# Lily and Sky!!



## gorgeous (Jan 14, 2009)

Just been out in the garden and tried to get a shot of the sky - as get some amazing colours but my camera is [email protected] so had to do the best one could lol

Lily came out for some fresh air too!

Sky










More Sky










Lily




























Not the best of photos but not the worse either lol


----------



## mstori (May 22, 2009)

should have read it more carefully.. was looking for pics of a dog called sky! doh! lol

lily is gorgeous


----------



## rona (Aug 18, 2011)

She looks camera shy 
Lovely girl


----------



## noushka05 (Mar 28, 2008)

aw Lily looks as Beautiful as ever:001_wub: and i love your sky pics....and your garden! it looks massive:eek6: lol


----------



## archiebaby (Feb 25, 2008)

lovely pics but i thought you had a new dog called sky as well


----------



## portiaa (Dec 10, 2010)

Lovely pictures! :001_tt1:


----------



## gorgeous (Jan 14, 2009)

mstori said:


> should have read it more carefully.. was looking for pics of a dog called sky! doh! lol
> lily is gorgeous


On reflection the title of the thread is rather misleading!

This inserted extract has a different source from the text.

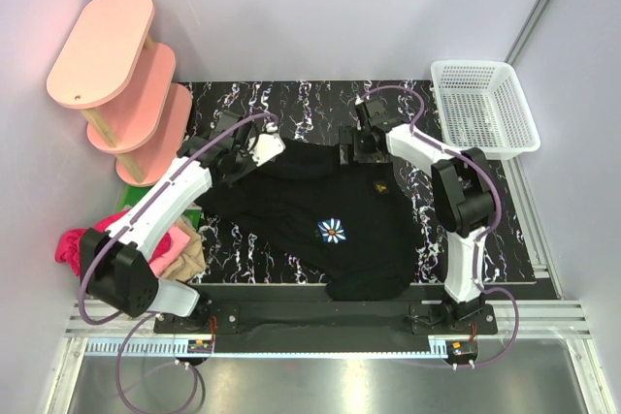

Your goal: Fold and stack the t-shirts

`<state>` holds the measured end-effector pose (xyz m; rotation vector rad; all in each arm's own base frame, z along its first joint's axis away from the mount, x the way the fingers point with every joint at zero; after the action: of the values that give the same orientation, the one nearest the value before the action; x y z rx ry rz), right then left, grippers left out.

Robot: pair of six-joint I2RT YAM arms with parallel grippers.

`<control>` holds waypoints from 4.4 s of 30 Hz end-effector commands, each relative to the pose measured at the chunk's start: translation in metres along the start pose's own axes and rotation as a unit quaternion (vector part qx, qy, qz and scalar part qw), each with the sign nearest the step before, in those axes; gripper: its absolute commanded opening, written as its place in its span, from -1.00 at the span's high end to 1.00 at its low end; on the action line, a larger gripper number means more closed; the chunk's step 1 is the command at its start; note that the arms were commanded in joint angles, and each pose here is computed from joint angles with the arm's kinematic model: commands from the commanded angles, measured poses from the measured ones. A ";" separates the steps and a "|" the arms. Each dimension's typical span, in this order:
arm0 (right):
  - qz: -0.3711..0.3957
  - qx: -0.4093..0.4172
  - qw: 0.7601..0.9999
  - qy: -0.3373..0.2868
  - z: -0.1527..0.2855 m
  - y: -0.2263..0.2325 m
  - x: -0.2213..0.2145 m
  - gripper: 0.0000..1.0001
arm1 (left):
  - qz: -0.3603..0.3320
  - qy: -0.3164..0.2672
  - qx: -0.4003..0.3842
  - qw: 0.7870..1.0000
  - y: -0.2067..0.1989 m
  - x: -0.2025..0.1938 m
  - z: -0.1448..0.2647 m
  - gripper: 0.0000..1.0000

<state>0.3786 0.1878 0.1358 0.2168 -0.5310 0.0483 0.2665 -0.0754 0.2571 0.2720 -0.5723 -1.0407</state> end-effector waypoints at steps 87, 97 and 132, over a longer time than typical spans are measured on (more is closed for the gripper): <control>-0.010 0.023 0.972 -0.234 0.072 -0.014 0.183 1.00 | 0.078 0.064 -0.102 0.990 0.034 0.008 -0.107 0.82; -0.021 0.018 0.953 -0.301 0.152 -0.025 0.195 1.00 | 0.026 0.104 0.003 0.994 0.075 0.020 -0.120 0.82; -0.042 0.111 0.823 -0.555 0.538 -0.044 -0.052 1.00 | 0.058 -0.177 0.156 0.970 0.003 -0.066 0.259 0.87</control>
<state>0.0485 0.0289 0.5657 0.5953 -1.7751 -0.0610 0.0981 -0.0052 0.4367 0.2961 -1.0426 -0.9293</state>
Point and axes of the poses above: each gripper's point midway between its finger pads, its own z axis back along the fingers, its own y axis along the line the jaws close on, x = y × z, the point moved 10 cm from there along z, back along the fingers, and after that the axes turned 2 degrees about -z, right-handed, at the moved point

Thank you for your nice comments about Lily!



JennyClifford said:


> She looks camera shy
> Lovely girl


That is one word that I would not use to describe Lily - shy lol



noushka05 said:


> aw Lily looks as Beautiful as ever:001_wub: and i love your sky pics....and your garden! it looks massive:eek6: lol


Aww fanks Noush - Lily is lovely although is a bit scruffy at the mo needs her mobile beauty parlour to come along and give her a wash and trim!



archiebaby said:


> lovely pics but i thought you had a new dog called sky as well


Got you guessing then didn't it lol



portiaa said:


> Lovely pictures! :001_tt1:


Thank you!!!


----------



## Fleur (Jul 19, 2008)

Lily has such a gentle face :001_wub:
And the sky is nearly as beautiful as her.


----------